Lithospheric Structure and Flat‐Slab Subduction in the Northern Appalachians: Evidence From Rayleigh Wave Tomography

Abstract A billion years of tectonic history makes southeastern Canada and the northeastern United States an exciting area to investigate the evolution of continental lithosphere. Our study area comprises terranes with either Laurentian or Gondwanan provenance that accreted to eastern North America at different times. With the aim of resolving the isotropic velocity variations across the northern Phanerozoic Appalachians and the southeastern Proterozoic Grenville Province, we adopted a Rayleigh wave tomography technique that takes multipathing, scattering, and finite frequency effects into account.
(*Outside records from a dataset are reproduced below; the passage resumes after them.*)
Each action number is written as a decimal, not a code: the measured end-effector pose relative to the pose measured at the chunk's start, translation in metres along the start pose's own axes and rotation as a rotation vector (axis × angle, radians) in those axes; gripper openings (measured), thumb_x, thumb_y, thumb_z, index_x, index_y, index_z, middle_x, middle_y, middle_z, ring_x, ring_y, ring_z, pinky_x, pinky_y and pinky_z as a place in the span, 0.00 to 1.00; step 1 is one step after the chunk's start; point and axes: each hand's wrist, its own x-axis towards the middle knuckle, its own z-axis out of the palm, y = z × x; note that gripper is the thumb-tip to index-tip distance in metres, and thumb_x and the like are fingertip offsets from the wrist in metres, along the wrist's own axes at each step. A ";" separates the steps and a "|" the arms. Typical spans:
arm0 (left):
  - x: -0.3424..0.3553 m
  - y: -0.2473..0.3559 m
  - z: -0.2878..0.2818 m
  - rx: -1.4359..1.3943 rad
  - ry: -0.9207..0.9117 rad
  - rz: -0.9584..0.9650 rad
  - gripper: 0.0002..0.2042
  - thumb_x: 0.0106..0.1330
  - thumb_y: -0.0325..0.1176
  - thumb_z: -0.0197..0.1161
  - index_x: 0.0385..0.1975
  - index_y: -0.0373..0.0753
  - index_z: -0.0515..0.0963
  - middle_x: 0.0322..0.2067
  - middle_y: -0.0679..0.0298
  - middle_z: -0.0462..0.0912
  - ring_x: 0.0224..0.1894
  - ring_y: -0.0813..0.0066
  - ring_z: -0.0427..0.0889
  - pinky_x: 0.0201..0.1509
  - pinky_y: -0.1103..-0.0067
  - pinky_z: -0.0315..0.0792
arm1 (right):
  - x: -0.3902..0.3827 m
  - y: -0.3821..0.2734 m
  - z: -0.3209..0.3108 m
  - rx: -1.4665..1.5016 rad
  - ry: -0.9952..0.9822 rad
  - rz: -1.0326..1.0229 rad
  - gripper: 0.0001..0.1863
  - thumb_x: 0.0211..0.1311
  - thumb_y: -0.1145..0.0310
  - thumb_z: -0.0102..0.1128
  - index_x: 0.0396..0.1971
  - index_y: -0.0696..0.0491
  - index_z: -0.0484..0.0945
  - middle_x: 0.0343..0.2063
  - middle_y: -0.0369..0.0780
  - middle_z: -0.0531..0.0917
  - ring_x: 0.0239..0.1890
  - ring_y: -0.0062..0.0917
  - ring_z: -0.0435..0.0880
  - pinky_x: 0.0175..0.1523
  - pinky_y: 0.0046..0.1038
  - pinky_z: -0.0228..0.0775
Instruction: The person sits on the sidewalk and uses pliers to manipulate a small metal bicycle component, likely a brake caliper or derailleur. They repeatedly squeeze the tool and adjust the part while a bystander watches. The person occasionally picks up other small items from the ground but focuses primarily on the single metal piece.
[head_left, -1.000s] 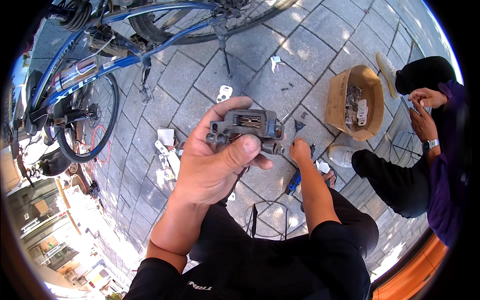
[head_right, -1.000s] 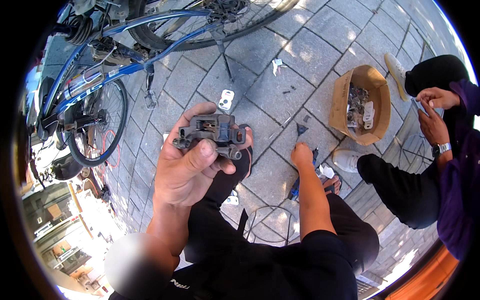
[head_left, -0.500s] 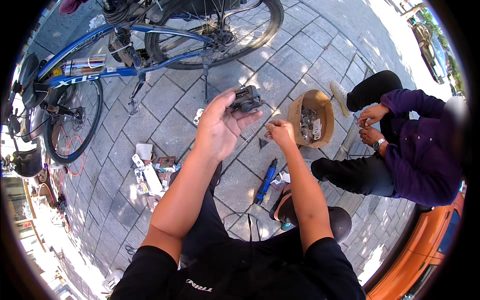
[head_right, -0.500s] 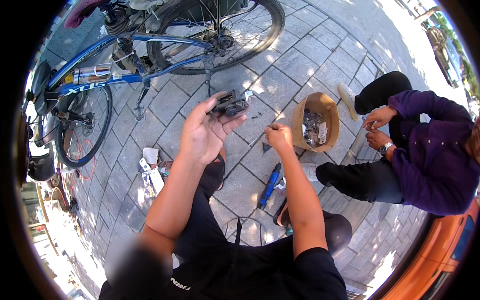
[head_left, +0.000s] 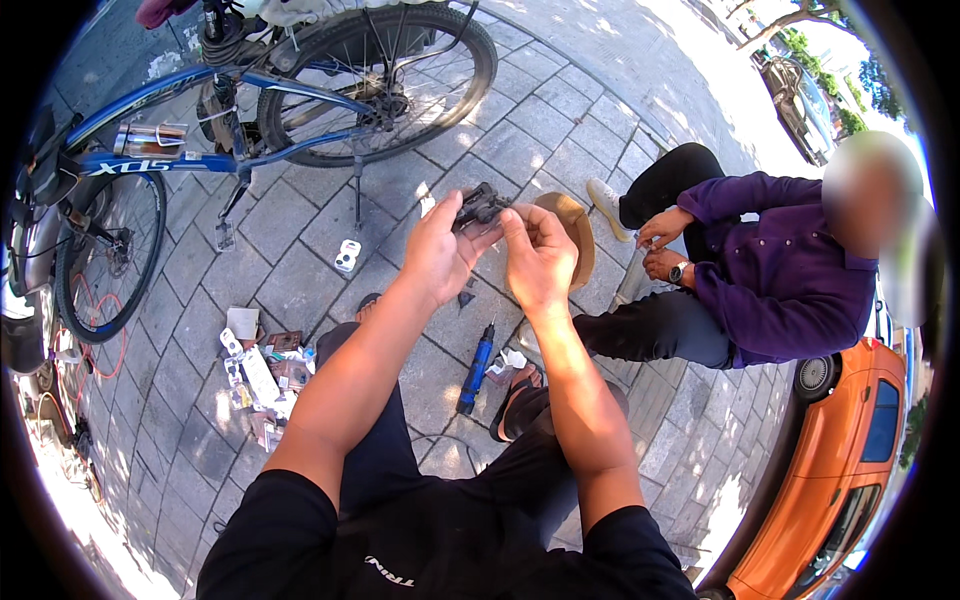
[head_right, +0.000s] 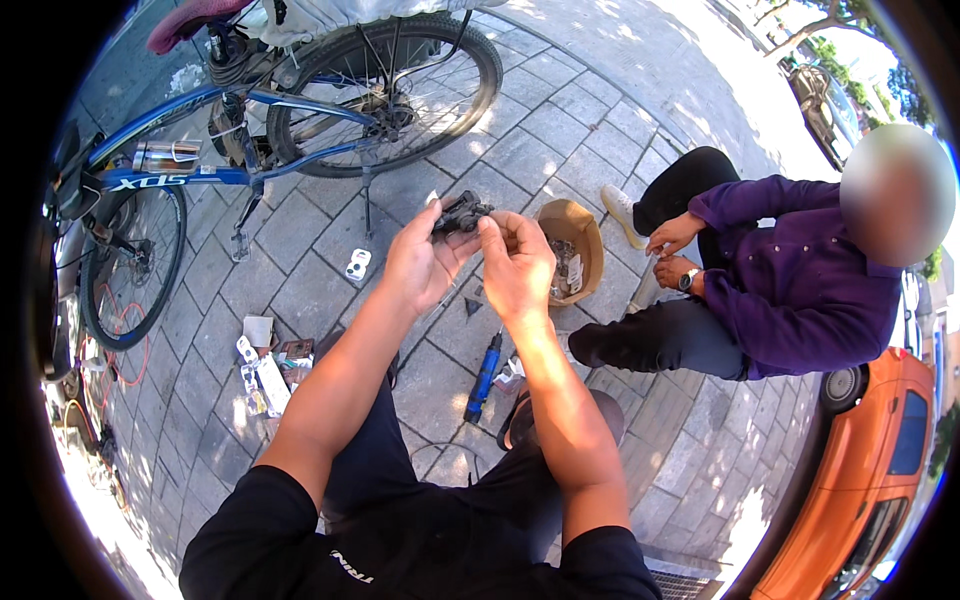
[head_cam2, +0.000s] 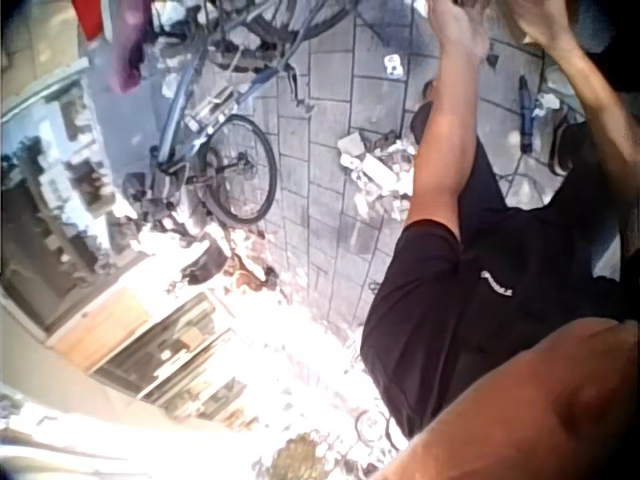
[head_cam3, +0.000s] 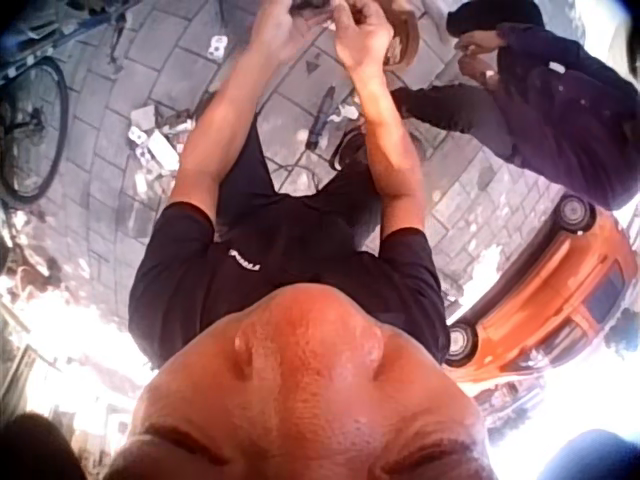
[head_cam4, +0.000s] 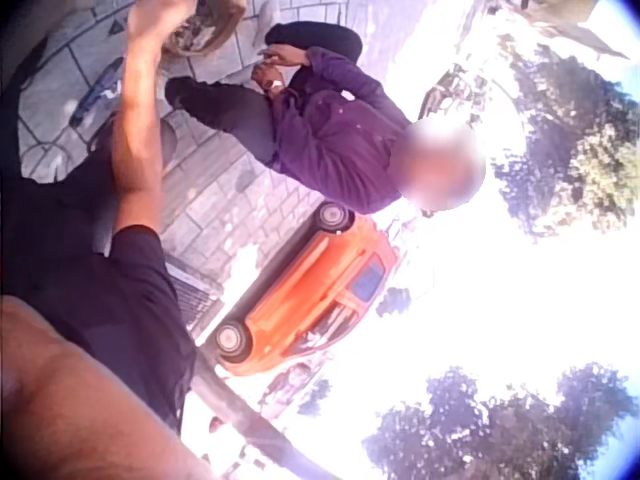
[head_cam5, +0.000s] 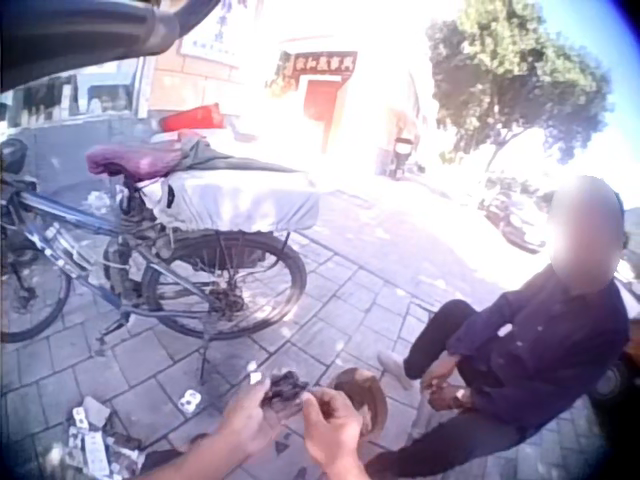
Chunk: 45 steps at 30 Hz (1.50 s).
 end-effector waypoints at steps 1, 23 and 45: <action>0.001 -0.002 -0.002 -0.018 -0.068 0.007 0.16 0.84 0.41 0.48 0.58 0.36 0.71 0.53 0.55 0.82 0.55 0.61 0.85 0.65 0.62 0.79 | 0.001 0.003 0.000 -0.015 0.019 -0.025 0.08 0.70 0.72 0.71 0.43 0.60 0.85 0.31 0.31 0.85 0.31 0.10 0.79 0.38 0.16 0.74; -0.001 -0.021 0.007 0.112 -0.144 0.201 0.24 0.82 0.37 0.53 0.73 0.38 0.60 0.62 0.57 0.74 0.65 0.67 0.74 0.73 0.64 0.69 | 0.006 0.012 0.017 0.141 0.126 0.080 0.09 0.74 0.71 0.66 0.42 0.63 0.84 0.34 0.36 0.86 0.32 0.16 0.81 0.39 0.20 0.75; 0.001 -0.017 0.001 0.619 -0.041 0.444 0.21 0.74 0.24 0.59 0.64 0.28 0.66 0.52 0.56 0.79 0.51 0.76 0.81 0.55 0.78 0.79 | 0.002 0.001 0.009 -0.112 0.041 0.089 0.11 0.71 0.66 0.70 0.36 0.61 0.84 0.25 0.30 0.82 0.26 0.09 0.74 0.32 0.18 0.70</action>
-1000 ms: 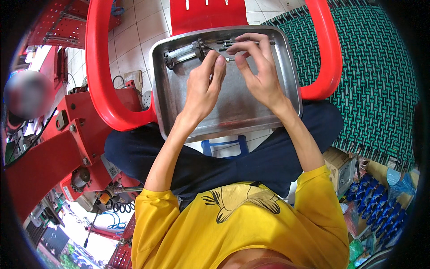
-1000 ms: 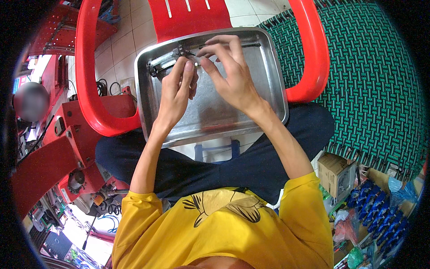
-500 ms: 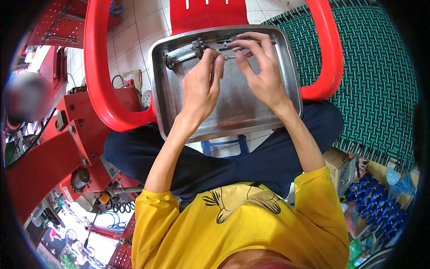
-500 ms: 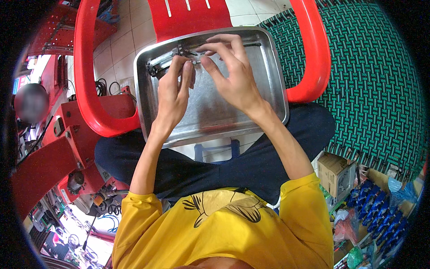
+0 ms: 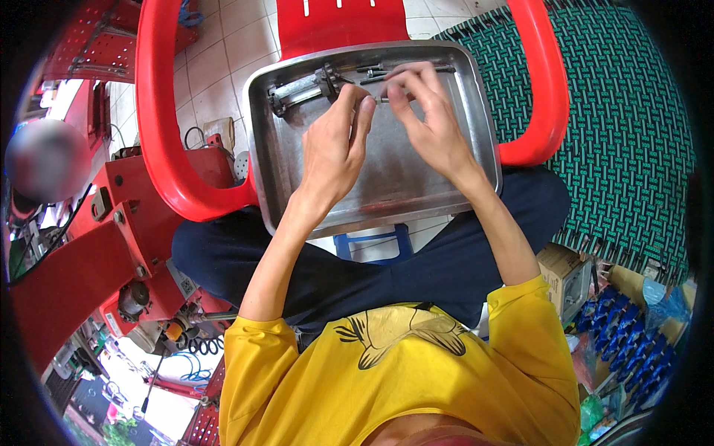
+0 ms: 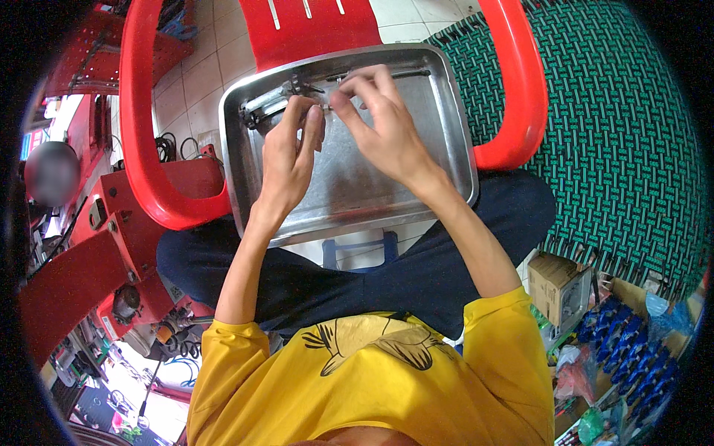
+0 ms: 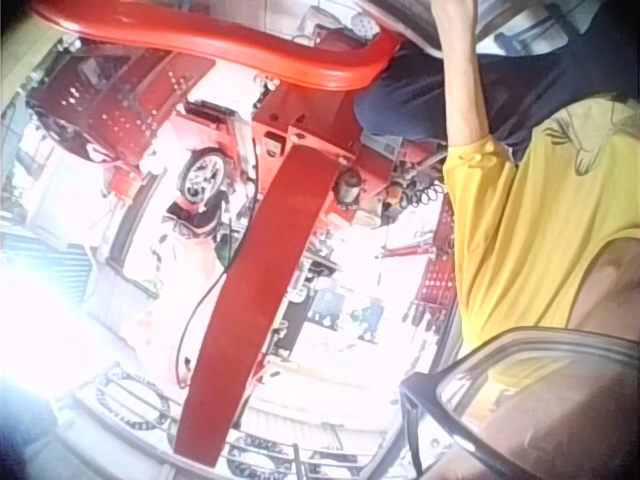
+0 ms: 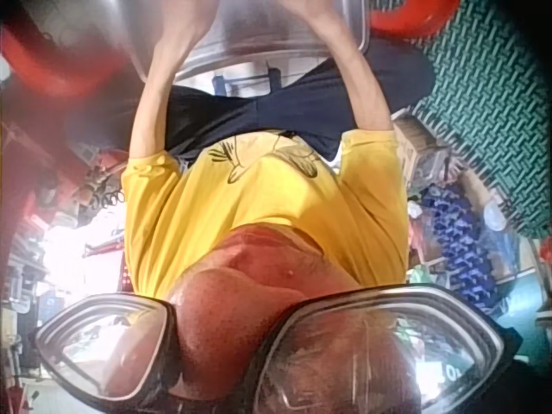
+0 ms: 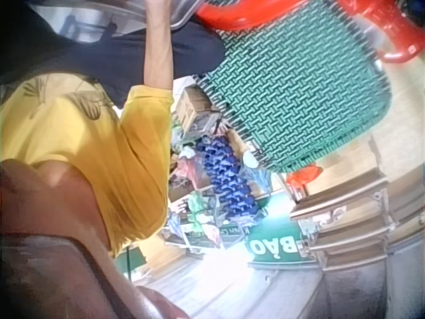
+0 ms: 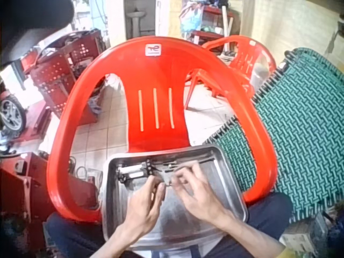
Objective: The person assembles a mechanical unit by inserting a cylindrical shaft into a larger housing, followed by placing and securing multiple small pins and screws into the structure.
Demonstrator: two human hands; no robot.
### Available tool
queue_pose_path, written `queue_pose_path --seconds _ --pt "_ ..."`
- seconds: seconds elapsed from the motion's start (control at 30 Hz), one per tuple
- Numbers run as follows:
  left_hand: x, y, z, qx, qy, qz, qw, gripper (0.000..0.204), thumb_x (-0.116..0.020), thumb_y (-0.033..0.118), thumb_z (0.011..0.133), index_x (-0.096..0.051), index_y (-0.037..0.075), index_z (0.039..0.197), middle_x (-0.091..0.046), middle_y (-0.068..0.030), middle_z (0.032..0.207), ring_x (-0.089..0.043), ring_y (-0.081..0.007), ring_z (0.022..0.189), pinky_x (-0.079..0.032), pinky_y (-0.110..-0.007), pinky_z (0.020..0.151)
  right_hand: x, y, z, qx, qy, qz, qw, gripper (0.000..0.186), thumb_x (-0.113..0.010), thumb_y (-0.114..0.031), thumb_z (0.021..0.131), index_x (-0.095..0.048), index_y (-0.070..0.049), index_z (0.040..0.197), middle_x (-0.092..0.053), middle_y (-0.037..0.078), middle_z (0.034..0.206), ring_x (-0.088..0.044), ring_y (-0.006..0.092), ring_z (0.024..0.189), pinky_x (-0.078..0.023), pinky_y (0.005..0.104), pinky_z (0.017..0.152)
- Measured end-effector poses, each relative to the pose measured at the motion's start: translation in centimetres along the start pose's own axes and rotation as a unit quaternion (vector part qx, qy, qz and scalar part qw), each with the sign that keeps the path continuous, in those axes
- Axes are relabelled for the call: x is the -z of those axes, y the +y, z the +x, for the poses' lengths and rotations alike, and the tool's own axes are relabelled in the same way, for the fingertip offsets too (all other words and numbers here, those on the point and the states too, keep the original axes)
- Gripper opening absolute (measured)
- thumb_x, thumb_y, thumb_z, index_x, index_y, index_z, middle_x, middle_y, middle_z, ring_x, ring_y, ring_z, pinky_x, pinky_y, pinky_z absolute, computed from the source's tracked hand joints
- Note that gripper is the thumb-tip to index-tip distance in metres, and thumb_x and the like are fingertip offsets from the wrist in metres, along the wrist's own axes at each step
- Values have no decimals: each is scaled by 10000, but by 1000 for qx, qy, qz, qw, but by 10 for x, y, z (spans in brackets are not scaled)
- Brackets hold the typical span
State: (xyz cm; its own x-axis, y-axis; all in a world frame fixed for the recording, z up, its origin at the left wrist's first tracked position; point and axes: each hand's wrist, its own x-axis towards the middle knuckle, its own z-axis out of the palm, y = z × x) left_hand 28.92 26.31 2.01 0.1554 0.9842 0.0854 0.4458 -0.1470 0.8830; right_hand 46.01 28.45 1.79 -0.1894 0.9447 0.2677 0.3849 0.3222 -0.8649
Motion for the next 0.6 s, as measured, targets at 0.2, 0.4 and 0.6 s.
queue_pose_path --seconds 0.2,0.4,0.6 --pt "-2 -5 0 7 8 -8 1000 191 -514 252 1051 -556 68 1081 -631 -183 779 -641 -394 736 -464 -448 663 -2 -11 0 9 30 59 998 301 -679 -295 970 -672 -7 1054 -564 108 1084 -610 210 1006 -498 343 845" --pt "-2 -3 0 29 -10 -37 999 214 -507 271 1055 -553 63 1083 -617 -180 761 -634 -375 716 -463 -433 661 6 -1 1 -23 -43 -11 999 279 -718 -274 940 -676 -27 1063 -568 96 1095 -615 206 1012 -509 332 851" --pt "-2 -3 0 32 0 -63 997 235 -492 269 1064 -558 44 1076 -617 -164 746 -638 -331 697 -469 -409 667 -3 -6 -1 -5 19 62 998 321 -695 -325 956 -690 -16 1040 -578 105 1095 -617 204 984 -507 332 814"
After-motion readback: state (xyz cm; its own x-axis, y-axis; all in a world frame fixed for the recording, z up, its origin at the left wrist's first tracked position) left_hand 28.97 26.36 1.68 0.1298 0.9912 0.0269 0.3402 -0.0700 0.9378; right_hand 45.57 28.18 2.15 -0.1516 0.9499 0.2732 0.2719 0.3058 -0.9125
Our data sets include records of teleseismic earthquakes recorded by 71 broadband seismic stations over a 2‐year period. Our high‐resolution tomography models indicate significant (±3.5%) variations in shear wave velocity across different lithospheric domains, enabling us to discuss tectonic implications. In contrast to the Peri‐Laurentian zones, seismic signatures in the Peri‐Gondwanan domains are more complex and variable. Although systematic variations of seismic velocities across different tectonic zones are observed, we find no simple relation between the lithospheric thicknesses of different tectonic zones and their age. We interpret the lithosphere‐asthenosphere boundary in our study area, located at 70–120 km depth, with the thickest and fastest lithosphere beneath New Brunswick. We suggest that this relatively thicker lithosphere is due to a slab stacking process that occurred after flat subduction of a younger domain in the Late Silurian. Occurrence of flat subduction in the Late Silurian in the northern Appalachians is also supported by geochemical and paleomagnetic evidence.